Umbilical cord mesenchymal stem cell exosomes alleviate necrotizing enterocolitis in neonatal mice by regulating intestinal epithelial cells autophagy

Figure 1 Intestinal epithelial cells autophagy increases and tight junction protein expression decreases in necrotizing enterocolitis neonates. Human umbilical cord mesenchymal stem cell exosomes reduce autophagy and increase tight junction protein expression in the small intestine tissue of necrotizing enterocolitis mice. A-G: Exosomes particle size analysis (nanoparticle tracking analysis method) analyzes the size of human umbilical cord mesenchymal stem cell exosomes (hUCMSCs-exos) vesicles (A); morphology of isolated exosomes using transmission electron microscopy (B); expression levels of TSG101, CD81, CD63, and calnexin in hUCMSCs-exos were detected by western blot (C); expression of the intestinal epithelial cell-specific protein ZO-1 in neonatal colon tissue (green fluorescence) (D and E); expression of the autophagy protein LC3 in intestinal epithelial cells in neonatal colon tissue (red fluorescence), scale bar, 100 μm (F and G); H and I: Hematoxylin-eosin and immunohistochemical staining of LC3 and p62 in mouse distal ileum. Scale bar = 500 μm; J: Inflammatory factor levels in mice serum was detected by enzyme-linked immunosorbent assay; K: Western blot detects autophagy (LC3, p62) and tight junction (ZO-1, claudin-1) protein expression in mouse distal ileum tissue. Data was expressed as mean ± SEM of three or six independent experiments. ^bP < 0.01 vs control group, ^cP < 0.001 vs control group, ^dP < 0.05 vs necrotizing enterocolitis, ^eP < 0.01 vs necrotizing enterocolitis. NEC: Necrotizing enterocolitis; Ctr: Control; IL: Interleukin; TNF: Tumor necrosis factor.

Figure 2 Human umbilical cord mesenchymal stem cell exosomes attenuate lipopolysaccharide-induced autophagy in intestinal epithelial cells. A: The expression of p62 and LC3 in each cell group was determined by western blotting; B: IEC-18 cells were infected with Ad-mRFP-GFP-LC3 for 48 h and photographed with the confocal microscopy. Representative mRFP-LC3, GFP-LC3 and merge images were shown. The number of GFP-LC3 dots and mRFP-LC3 dots per cell were counted to quantify the number of autophagosomes (yellow dots) and autolysosomes (red dots) per cell; C: The ultrastructure of IEC-18 cells was presented by transmission electron microscopy, with red arrows indicating degradative autophagic vacuoles. The scale bar represents 1 μm. Data was expressed as mean ± SEM of three or six independent experiments. ^bP < 0.01 vs control group, ^cP < 0.001 vs control group; ^dP < 0.05 vs lipopolysaccharide, ^eP < 0.01 vs lipopolysaccharide. LPS: Lipopolysaccharide.

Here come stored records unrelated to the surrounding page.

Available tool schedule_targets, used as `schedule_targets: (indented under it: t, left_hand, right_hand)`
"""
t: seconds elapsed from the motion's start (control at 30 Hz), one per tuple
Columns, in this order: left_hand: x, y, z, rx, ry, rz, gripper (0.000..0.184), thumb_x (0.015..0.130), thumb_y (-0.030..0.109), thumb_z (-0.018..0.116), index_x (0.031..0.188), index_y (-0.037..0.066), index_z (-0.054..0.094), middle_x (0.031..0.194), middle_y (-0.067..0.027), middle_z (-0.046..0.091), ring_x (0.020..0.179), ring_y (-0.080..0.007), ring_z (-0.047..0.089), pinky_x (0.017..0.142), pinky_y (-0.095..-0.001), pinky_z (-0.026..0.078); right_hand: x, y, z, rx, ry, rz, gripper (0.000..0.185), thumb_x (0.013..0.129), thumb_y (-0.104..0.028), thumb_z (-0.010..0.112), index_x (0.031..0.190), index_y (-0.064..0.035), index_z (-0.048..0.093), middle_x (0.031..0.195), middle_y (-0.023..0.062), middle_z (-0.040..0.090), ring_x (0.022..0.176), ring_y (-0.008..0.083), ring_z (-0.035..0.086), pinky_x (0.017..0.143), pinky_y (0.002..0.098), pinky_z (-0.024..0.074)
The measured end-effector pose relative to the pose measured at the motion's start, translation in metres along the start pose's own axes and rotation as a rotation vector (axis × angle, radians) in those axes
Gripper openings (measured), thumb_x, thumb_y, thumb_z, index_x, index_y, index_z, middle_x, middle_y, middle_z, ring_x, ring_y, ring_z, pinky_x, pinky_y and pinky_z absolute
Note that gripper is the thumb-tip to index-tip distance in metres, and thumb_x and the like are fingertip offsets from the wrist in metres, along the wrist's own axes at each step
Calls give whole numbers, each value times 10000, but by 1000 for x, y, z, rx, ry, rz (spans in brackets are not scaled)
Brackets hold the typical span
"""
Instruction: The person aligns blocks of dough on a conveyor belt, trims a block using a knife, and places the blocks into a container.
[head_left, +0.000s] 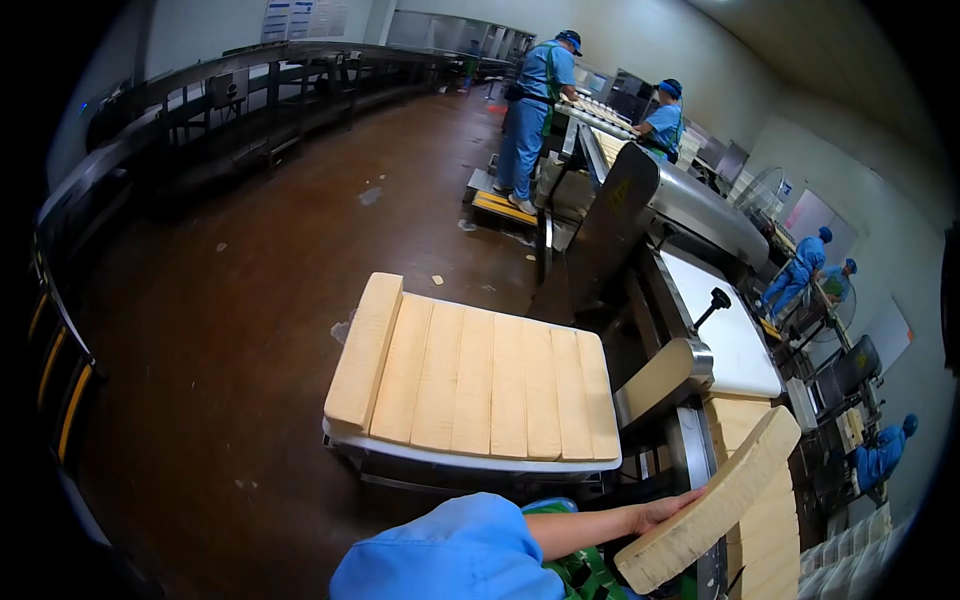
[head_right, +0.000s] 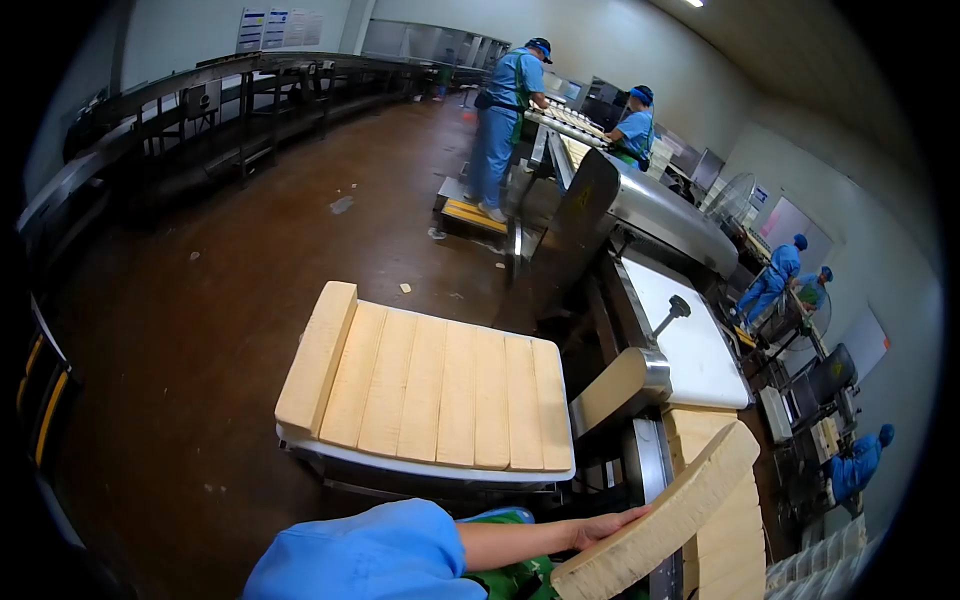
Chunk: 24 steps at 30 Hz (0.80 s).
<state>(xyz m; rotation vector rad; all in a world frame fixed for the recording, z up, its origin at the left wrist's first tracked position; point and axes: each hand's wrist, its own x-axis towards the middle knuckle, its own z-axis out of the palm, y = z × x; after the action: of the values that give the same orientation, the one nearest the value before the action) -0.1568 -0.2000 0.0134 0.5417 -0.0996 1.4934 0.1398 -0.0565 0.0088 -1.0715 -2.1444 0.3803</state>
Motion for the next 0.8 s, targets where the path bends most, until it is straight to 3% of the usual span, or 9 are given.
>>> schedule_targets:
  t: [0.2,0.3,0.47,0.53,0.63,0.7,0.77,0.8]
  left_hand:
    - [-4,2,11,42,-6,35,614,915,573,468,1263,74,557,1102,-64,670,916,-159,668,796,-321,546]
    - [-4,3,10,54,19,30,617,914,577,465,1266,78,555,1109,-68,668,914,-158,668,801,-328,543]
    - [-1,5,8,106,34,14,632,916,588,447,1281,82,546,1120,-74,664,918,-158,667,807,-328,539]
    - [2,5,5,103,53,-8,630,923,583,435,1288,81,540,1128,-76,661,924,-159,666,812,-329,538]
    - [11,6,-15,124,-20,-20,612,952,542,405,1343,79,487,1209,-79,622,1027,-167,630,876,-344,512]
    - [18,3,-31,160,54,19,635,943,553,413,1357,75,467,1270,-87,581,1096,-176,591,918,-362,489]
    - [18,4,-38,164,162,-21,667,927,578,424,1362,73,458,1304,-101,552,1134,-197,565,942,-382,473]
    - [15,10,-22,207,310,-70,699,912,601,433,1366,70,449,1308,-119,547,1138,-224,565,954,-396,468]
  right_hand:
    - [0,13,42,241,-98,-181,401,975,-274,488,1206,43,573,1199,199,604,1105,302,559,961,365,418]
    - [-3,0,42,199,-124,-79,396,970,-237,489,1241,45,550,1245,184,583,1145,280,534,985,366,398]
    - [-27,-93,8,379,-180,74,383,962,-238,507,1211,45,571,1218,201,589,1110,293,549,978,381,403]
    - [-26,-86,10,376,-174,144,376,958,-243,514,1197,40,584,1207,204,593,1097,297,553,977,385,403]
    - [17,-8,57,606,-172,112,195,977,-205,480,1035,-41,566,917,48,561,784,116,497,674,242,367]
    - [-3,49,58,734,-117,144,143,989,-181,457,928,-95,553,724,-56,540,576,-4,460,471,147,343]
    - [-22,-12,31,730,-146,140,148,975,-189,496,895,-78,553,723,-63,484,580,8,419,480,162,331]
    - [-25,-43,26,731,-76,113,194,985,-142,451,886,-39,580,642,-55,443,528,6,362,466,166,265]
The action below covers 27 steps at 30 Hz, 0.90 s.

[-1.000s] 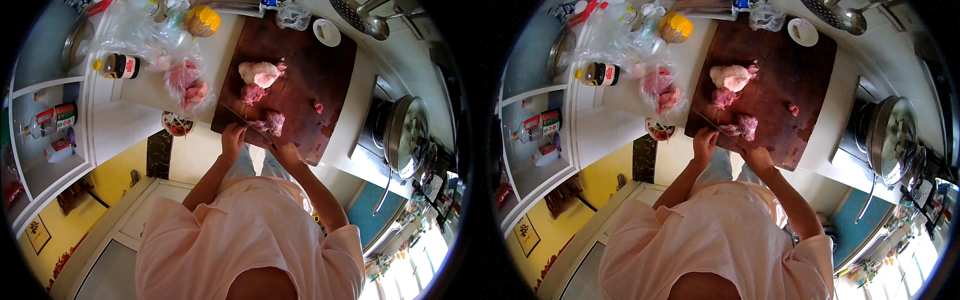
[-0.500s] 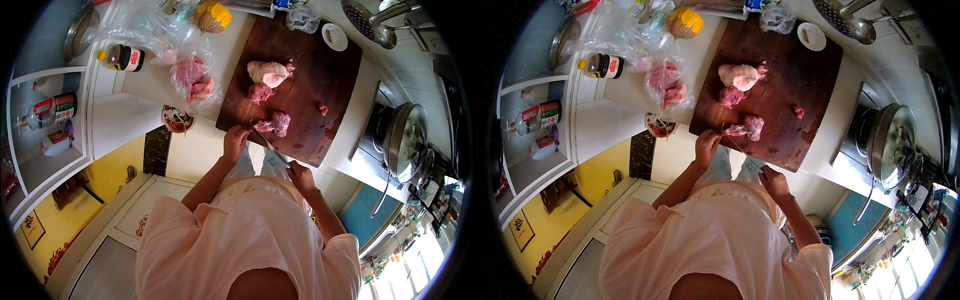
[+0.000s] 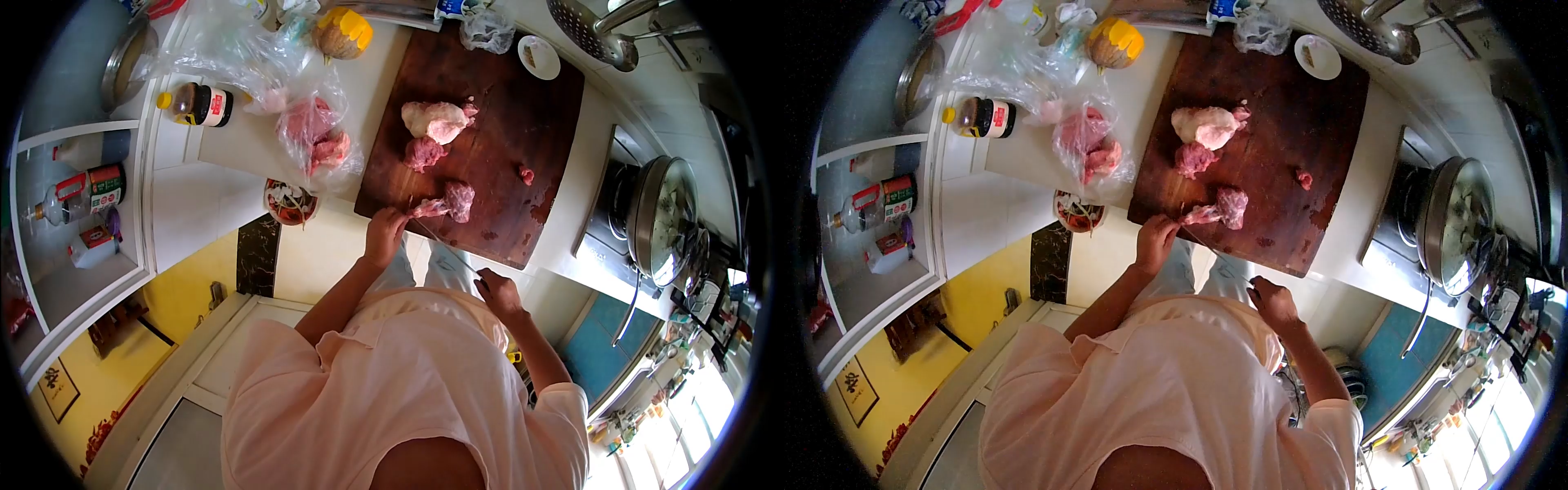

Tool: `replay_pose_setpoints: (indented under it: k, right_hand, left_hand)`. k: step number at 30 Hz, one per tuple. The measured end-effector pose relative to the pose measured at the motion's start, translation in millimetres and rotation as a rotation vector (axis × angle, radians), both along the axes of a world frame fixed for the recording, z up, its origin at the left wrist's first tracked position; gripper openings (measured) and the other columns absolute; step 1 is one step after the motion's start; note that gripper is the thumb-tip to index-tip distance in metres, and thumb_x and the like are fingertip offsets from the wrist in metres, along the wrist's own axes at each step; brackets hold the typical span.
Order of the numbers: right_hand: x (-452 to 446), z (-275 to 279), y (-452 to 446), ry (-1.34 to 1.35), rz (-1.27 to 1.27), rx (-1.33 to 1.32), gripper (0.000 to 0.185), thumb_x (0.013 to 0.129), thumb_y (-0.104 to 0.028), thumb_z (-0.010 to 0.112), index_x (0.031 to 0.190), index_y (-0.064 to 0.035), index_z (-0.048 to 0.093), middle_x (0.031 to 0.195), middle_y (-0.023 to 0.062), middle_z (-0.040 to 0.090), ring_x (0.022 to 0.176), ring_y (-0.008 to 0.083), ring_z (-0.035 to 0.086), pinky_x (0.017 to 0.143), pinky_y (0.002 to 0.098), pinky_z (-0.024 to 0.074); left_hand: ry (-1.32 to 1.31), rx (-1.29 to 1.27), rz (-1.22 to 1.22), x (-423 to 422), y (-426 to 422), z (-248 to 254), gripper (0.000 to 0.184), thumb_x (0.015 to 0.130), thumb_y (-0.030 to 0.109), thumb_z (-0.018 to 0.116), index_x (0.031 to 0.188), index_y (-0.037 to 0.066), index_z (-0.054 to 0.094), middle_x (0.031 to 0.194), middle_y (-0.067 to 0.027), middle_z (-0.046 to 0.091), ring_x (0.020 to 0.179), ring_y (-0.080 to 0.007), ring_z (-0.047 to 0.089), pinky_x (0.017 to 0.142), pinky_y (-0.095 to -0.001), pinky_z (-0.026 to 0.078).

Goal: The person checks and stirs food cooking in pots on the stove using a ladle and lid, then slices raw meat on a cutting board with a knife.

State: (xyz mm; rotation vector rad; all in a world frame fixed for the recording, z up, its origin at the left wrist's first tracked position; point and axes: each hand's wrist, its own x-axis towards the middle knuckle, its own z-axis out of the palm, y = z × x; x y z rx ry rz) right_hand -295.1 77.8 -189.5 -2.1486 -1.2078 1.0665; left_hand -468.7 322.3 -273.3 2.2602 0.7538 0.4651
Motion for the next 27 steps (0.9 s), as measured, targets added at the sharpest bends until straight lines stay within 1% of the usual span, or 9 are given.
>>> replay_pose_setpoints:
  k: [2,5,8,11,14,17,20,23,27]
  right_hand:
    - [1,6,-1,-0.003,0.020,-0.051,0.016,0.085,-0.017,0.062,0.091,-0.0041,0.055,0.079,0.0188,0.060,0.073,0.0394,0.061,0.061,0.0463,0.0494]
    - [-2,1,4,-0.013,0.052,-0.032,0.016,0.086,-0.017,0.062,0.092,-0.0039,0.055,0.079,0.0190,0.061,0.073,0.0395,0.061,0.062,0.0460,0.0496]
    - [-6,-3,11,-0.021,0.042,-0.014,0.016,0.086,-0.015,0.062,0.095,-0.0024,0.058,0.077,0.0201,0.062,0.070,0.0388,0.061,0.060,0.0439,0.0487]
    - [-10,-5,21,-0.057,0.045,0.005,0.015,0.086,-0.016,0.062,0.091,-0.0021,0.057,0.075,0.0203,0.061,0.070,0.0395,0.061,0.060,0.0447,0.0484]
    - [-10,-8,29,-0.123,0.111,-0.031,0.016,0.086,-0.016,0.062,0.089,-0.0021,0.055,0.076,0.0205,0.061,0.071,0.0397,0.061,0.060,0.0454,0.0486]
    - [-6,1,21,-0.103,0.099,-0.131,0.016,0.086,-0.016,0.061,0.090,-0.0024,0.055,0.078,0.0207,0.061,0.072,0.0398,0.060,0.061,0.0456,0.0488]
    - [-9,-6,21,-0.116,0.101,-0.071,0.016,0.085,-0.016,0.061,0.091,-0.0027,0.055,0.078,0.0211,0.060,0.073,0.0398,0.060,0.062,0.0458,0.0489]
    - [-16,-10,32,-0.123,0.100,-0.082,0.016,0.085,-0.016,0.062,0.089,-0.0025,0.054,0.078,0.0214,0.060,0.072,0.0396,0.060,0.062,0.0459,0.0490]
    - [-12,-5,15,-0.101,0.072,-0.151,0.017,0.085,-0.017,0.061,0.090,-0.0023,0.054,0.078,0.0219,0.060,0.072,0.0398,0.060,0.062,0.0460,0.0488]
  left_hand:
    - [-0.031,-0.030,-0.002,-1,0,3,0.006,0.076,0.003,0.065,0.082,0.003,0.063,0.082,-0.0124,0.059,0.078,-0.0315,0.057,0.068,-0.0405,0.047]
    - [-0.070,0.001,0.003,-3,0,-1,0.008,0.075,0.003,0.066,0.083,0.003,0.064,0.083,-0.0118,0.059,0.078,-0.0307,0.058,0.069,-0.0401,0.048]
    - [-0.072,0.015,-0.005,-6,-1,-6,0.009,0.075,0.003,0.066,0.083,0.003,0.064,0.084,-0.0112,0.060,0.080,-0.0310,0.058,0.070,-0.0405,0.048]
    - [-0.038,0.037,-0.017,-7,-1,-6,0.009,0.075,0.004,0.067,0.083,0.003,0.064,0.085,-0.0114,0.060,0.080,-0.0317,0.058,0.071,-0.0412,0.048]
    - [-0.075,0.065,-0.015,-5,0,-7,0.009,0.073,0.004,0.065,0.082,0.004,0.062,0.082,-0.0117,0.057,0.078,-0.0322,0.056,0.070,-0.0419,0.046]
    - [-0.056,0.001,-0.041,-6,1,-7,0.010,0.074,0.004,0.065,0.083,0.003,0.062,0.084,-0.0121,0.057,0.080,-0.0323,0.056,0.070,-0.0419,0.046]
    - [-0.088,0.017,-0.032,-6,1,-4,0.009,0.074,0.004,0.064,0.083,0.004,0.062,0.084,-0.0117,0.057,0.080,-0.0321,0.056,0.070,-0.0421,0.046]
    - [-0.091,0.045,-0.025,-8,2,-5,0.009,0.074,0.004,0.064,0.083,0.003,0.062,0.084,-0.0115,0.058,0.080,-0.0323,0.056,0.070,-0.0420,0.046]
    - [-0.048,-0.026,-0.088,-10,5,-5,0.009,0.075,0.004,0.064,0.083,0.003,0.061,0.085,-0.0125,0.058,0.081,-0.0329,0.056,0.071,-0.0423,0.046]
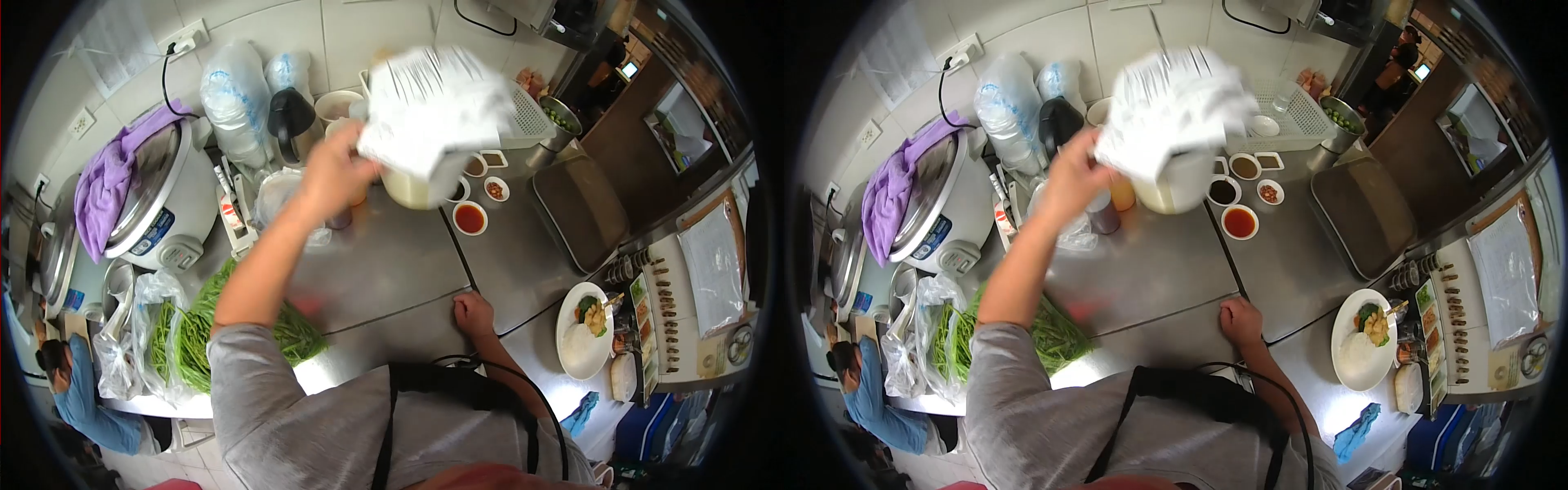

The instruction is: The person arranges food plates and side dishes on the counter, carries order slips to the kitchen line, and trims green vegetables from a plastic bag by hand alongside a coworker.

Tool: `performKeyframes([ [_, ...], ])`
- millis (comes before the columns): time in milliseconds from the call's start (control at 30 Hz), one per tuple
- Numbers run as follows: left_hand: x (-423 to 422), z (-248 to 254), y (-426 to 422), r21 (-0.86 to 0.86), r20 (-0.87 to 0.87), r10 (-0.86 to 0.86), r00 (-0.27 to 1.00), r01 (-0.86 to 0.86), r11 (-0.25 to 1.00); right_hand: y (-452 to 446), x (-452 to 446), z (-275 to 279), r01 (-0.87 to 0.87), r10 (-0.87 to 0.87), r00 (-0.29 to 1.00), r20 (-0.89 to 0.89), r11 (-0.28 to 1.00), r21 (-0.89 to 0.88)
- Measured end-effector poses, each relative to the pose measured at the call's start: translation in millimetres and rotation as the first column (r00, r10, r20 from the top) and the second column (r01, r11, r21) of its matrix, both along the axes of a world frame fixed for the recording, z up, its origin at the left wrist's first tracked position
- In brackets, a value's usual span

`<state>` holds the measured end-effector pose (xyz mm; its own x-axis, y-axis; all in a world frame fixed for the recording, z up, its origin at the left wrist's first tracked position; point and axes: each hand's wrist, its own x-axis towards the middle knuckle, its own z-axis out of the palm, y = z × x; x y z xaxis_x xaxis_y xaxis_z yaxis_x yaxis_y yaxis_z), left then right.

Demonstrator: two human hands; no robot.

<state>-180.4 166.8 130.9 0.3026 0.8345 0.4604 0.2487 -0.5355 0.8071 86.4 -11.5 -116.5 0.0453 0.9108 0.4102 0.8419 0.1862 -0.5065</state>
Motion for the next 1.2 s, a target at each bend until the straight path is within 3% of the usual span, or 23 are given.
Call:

Figure 3 Human umbilical cord mesenchymal stem cell exosomes attenuate inflammation and injury induced by lipopolysaccharide and enhance the migration ability of intestinal epithelial cells by regulating autophagy. A: The expression of tight junction proteins (ZO-1, claudin-1 and E-cadherin) and cell proliferation proteins in each cell group was determined by western blotting; B: Migration ability of IEC-18 was detected by wound healing assay; C: Inflammatory factor levels in cell supernatants were detected by enzyme-linked immunosorbent assay. Data was expressed as mean ± SEM of three or six independent experiments. ^aP < 0.05 vs control group, ^bP < 0.01 vs control group, ^cP < 0.001 vs control group; ^dP < 0.05 vs lipopolysaccharide, ^eP < 0.01 vs lipopolysaccharide, ^fP < 0.001 vs lipopolysaccharide; ^gP < 0.01 vs Rap. LPS: Lipopolysaccharide; Ctr: Control; IL: Interleukin; TNF: Tumor necrosis factor.